Lumumba’s denunciation of the Belgian king in June 1960, for example, only served to embolden his enemies, argues Van Reybrouck. Lumumba is also criticized by his Western critics for turning to the Soviet Union after the United States had spurned him.
But as the writer Adam Shatz has argued: “It’s not clear how . . . in his two and a half months in office, Lumumba could have dealt differently with a Belgian invasion, two secessionist uprisings, and a covert American campaign to destabilize his government.”
More powerful perhaps is how Lumumba operates unproblematically as a figure of defiance. As the disappointment with national liberation movements in Africa (in particular, Algeria, Angola, Zimbabwe, Mozambique, and more recently South Africa’s African National Congress) sets in, and new social movements (#OccupyNigeria, #WalktoWork in Uganda, the more radical #FeesMustFall and struggles over land, housing, and health care in South Africa) begin to take shape, references to and images of Patrice Lumumba serve as a call to arms.
In Lumumba’s native Congo, ordinary citizens are currently fighting President Joseph Kabila’s attempts to circumvent the constitution (his two terms were up in December, but he refused to step down). Hundreds have been killed by the police and thousands arrested. Kabila, who inherited the presidency from his father, who overthrew Mobutu, exploits the weakness of the opposition, especially the power of ethnicity (via patronage politics) to divide Congolese politically. In this, Kabila is merely emulating the Belgian colonists and Mobutu.

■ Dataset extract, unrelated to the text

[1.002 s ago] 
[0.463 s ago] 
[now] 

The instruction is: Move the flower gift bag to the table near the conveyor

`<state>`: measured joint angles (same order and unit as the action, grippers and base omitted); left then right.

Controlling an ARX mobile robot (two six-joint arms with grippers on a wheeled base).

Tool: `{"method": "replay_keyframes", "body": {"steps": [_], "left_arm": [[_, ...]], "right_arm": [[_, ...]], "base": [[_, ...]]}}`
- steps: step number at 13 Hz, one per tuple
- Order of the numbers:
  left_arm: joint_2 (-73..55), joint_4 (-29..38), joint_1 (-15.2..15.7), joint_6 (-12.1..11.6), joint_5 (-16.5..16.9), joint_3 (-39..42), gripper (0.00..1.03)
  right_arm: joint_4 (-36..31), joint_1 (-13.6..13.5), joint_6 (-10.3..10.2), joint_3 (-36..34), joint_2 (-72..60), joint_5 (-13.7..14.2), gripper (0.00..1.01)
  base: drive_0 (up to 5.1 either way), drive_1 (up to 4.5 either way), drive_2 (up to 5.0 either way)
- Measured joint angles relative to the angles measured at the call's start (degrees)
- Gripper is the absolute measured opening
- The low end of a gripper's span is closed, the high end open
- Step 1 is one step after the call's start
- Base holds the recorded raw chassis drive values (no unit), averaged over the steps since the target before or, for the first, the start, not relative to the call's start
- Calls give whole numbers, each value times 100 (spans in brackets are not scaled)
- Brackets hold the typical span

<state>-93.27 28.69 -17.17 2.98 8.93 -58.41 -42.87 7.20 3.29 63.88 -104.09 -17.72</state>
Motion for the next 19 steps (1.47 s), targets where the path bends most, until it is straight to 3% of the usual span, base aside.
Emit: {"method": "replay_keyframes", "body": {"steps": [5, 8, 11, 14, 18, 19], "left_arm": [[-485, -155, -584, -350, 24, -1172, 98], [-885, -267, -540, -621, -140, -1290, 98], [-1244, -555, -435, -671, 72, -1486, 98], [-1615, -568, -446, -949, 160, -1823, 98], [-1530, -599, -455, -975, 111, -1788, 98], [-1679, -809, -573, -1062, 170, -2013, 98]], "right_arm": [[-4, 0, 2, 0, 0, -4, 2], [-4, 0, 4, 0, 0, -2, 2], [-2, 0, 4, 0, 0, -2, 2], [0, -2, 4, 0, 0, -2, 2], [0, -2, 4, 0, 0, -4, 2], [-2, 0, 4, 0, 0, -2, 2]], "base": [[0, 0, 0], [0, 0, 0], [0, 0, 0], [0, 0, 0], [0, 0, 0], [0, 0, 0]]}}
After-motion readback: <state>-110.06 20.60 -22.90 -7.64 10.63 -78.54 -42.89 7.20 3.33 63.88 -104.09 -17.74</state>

Here Lumumba’s legacy may be helpful. Lumumba’s Congolese National Movement was the only party offering a national — rather than ethnic — vision and a means to organize Congolese around a progressive ideal. Such a movement and such politicians are in short supply in Congo these days.
But Lumumba’s story offers not just an invitation to revisit the political potential of past movements and currents, but also opportunities to refrain from projecting too much onto leaders like Lumumba who had a complicated political life and who did not get to confront the messiness of postcolonial governance. It also means treating tragic political leaders as humans. To take seriously political scientist Adolph Reed Jr’s advice about Malcolm X:
He was just like the rest of us — a regular person saddled with imperfect knowledge, human frailties, and conflicting imperatives, but nonetheless trying to make sense of his very specific history, trying unsuccessfully to transcend it, and struggling to push it in a humane direction.
It is perhaps then that we can begin to make true Patrice Lumumba’s critical wish, perhaps as self reflection, that he wrote in a letter from prison to his wife in 1960:
The day will come when history will speak. But it will not be the history which will be taught in Brussels, Paris, Washington or the United Nations. It will be the history which will be taught in the countries which have won freedom from colonialism and its puppets. Africa will write its own history and in both north and south it will be a history of glory and dignity.